Get an assistant; have them stand facing you with the clip to the lead rope in their left hand. You want them to firmly grasp the snap, but to have their arm from the wrist up relaxed. You hold the end of the lead in your right hand at a distance that allows a slight amount of slack in the lead between you.

  • Now TUG on the lead, the assistant should have their arm raise up ABRUPTLY about 4 inches towards you. If it wasn’t a quick motion, or if the arm raised too high, you did not do it right.
  • PULL, this will cause the arm to raise in a steady fashion, tell your assistant not to resist, just to allow their own inertia to determine when they have to move forward.
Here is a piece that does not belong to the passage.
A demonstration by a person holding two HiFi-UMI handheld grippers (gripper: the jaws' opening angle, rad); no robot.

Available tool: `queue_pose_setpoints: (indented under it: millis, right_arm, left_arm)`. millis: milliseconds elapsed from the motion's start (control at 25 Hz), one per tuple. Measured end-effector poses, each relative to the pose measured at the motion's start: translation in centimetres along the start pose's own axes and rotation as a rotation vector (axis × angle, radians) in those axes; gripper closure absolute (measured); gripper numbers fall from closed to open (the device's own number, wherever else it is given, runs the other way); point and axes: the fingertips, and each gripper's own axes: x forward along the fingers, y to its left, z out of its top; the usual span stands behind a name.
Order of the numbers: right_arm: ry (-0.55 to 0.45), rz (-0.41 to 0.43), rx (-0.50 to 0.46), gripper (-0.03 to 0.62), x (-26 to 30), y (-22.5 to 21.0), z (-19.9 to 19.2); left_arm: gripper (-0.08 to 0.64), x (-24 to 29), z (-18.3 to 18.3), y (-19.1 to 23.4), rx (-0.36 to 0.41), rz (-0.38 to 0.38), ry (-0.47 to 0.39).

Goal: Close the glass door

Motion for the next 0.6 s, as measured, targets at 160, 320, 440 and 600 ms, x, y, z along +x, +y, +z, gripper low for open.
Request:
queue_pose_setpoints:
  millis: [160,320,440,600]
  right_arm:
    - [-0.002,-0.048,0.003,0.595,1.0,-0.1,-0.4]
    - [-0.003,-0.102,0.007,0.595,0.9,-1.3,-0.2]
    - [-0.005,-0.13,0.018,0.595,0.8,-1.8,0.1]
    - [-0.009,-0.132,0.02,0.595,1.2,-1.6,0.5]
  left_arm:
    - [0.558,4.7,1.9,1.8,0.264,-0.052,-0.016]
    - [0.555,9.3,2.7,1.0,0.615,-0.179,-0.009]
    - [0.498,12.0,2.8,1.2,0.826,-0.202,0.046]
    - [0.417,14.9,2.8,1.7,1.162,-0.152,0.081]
That is about the degree of pressure that determines a steady pull.
  • JERK, the assistant’s arm should fly forward to its full extent without displacing them.

In most horse training you want to use the TUG, a horse cannot easily set against a tug. The PULL and JERK are only used selectively.

Whenever you are teaching something to a horse, you have to exaggerate your aids. Start off with the horse in the correct position and simultaneously TUG on the lead and step forward briskly. Exaggerate your step, lift your knees higher than usual and lean forward about 6 inches abruptly just prior to stepping forward. If the horse does not move off immediately, you need to repeat the tugs until he falls into step in the correct place. Get his attention, and correct for too forward a placement with a tug towards his chest. Stop frequently and once again exaggerate the stop, STOMP you feet as you bring them together, and chase the horse back into position with the end of the lead in your left hand if he does not stop with his ears level to your shoulder.  Praise profusely when he gets it right, reserve anything above a mild reprimand for when he tries to barge too far forward. If this happens give him a jerk on the halter and then place him back where he belongs. Remember ASK, TELL, DEMAND! The correction should escalate, but not to the point of abuse. 

Add turns, toward the horse and away from the horse, as he begins to get the idea. Keep the sessions to about 15 min in length. You need to work on this EVERYTIME you handle your horse until he gets it right, several times a day is good, just allow him to do something else in-between. It is important that you REQUIRE him to maintain position WHENEVER you lead him, so until he gets it right do not lead him around excessively unless you are in a session. You Train, or UN-Train, every time you handle him. Once you start this, you cannot allow him to be sloppy about position, just because you are only leading him in from the pasture. He has to pay attention and respect your space AT ALL TIMES! You have to be firm, consistant and fair. 

The progression of this is a horse that can be lead WITHOUT a lead line attached. Do this only in a safe enclosure, in case he decides NOT to follow! Start with the horse on the lead, walk around for about 5 minutes refreshing his memory as to where he belongs, without you having to put leadline pressure on to require it. Then stop the horse, unsnap the lead and reach up to the halter, give him a gentle tug and step out briskly. He should “HEEL”. I love to play with this, do abrupt turns both directions, even stopping then BACKING UP to see if they stay in the right spot. It actually becomes something that some horses enjoy doing! You can refine this to very subtle and easy stops.

The other benefit to correct leading is that there is no DOUBT in the horse’s mind who is the leader. After all it is not YOU who is reacting to the subtle movements, it is the HORSE. Just like the boss mares movements are taken seriously, so are yours. You have established in a VERY simple manner WHO IS THE LEADER!